TASK DETAILS:
Copy each entry below exactly as it appears.

DATA RECORDS:

◇ ◇ ◇

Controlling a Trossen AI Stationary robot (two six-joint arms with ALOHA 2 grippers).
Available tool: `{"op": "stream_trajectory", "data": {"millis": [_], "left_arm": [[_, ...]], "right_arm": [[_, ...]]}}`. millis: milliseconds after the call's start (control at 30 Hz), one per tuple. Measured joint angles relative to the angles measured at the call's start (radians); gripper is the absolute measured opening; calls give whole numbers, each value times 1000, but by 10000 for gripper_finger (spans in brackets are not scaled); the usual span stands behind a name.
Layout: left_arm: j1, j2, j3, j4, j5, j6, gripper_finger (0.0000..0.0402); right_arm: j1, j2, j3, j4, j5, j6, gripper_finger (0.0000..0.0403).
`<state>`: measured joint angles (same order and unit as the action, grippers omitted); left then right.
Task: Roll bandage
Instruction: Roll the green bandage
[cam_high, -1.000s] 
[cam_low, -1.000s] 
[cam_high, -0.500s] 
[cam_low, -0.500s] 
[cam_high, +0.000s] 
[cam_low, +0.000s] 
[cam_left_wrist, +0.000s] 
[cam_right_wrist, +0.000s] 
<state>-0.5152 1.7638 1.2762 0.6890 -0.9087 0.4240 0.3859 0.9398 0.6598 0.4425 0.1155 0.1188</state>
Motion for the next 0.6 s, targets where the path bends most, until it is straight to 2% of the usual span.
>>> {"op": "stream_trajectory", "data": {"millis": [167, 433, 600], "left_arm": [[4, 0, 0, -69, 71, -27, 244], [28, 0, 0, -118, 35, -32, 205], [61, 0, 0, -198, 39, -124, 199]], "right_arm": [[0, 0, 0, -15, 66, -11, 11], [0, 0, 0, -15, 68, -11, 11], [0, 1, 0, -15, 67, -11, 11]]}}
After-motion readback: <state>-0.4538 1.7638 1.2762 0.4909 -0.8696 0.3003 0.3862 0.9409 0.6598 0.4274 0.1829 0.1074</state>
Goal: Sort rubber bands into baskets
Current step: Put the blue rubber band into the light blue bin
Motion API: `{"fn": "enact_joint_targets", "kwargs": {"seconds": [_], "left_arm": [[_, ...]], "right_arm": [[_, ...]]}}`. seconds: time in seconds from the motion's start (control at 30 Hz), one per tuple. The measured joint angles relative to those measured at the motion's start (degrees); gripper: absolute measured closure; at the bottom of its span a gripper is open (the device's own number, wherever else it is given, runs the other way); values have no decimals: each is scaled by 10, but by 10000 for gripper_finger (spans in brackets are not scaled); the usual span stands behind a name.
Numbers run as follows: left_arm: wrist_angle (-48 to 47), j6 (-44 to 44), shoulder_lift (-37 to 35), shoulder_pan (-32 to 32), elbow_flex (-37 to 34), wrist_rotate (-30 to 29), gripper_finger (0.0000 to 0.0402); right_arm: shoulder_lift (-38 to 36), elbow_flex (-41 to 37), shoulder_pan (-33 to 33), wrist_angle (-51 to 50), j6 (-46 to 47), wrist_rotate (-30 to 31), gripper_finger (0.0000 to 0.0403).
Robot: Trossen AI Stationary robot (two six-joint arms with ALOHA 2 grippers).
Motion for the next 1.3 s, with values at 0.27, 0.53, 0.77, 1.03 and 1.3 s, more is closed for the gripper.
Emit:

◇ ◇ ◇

COMPLETED TASK:
Controlling a Trossen AI Stationary robot (two six-joint arms with ALOHA 2 grippers).
Available tool: `{"op": "stream_trajectory", "data": {"millis": [_], "left_arm": [[_, ...]], "right_arm": [[_, ...]]}}`. millis: milliseconds after the call's start (control at 30 Hz), one per tuple. Measured joint angles relative to the angles measured at the call's start (radians); gripper is the absolute measured opening; calls give whole numbers, each value times 1000, but by 10000 for gripper_finger (spans in brackets are not scaled); the usual span stands behind a name.
Layout: left_arm: j1, j2, j3, j4, j5, j6, gripper_finger (0.0000..0.0402); right_arm: j1, j2, j3, j4, j5, j6, gripper_finger (0.0000..0.0403).
`<state>`: measured joint angles (same order and unit as the action, grippers omitted); left then right.
Task: Roll bandage
Instruction: Roll the green bandage
[cam_high, -1.000s] 
[cam_low, -1.000s] 
[cam_high, -0.500s] 
[cam_low, -0.500s] 
[cam_high, +0.000s] 
[cam_low, +0.000s] 
[cam_left_wrist, +0.000s] 
[cam_right_wrist, +0.000s] 
<state>-0.5152 1.7638 1.2762 0.6890 -0.9087 0.4240 0.3859 0.9398 0.6598 0.4425 0.1155 0.1188</state>
Motion for the next 0.6 s, targets where the path bends most, until it is straight to 2% of the usual span.
>>> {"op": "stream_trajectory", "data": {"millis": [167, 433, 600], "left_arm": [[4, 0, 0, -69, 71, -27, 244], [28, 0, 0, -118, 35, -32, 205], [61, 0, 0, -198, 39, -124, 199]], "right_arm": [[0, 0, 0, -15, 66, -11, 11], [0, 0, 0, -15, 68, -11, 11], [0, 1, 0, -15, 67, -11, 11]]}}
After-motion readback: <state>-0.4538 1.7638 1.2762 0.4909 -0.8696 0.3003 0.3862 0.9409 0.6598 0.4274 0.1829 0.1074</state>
Goal: Sort rubber bands into baskets
Current step: Put the blue rubber band into the light blue bin
Motion API: `{"fn": "enact_joint_targets", "kwargs": {"seconds": [_], "left_arm": [[_, ...]], "right_arm": [[_, ...]]}}`. seconds: time in seconds from the motion's start (control at 30 Hz), one per tuple. The measured joint angles relative to those measured at the motion's start (degrees); gripper: absolute measured closure; at the bottom of its span a gripper is open (the device's own number, wherever else it is given, runs the other way); values have no decimals: each is scaled by 10, but by 10000 for gripper_finger (spans in brackets are not scaled); the usual span stands behind a name.
Numbers run as follows: left_arm: wrist_angle (-48 to 47), j6 (-44 to 44), shoulder_lift (-37 to 35), shoulder_pan (-32 to 32), elbow_flex (-37 to 34), wrist_rotate (-30 to 29), gripper_finger (0.0000 to 0.0402); right_arm: shoulder_lift (-38 to 36), elbow_flex (-41 to 37), shoulder_pan (-33 to 33), wrist_angle (-51 to 50), j6 (-46 to 47), wrist_rotate (-30 to 31), gripper_finger (0.0000 to 0.0403).
Robot: Trossen AI Stationary robot (two six-joint arms with ALOHA 2 grippers).
Motion for the next 1.3 s, with values at 0.27, 0.53, 0.77, 1.03 and 1.3 s, more is closed for the gripper.
Emit:

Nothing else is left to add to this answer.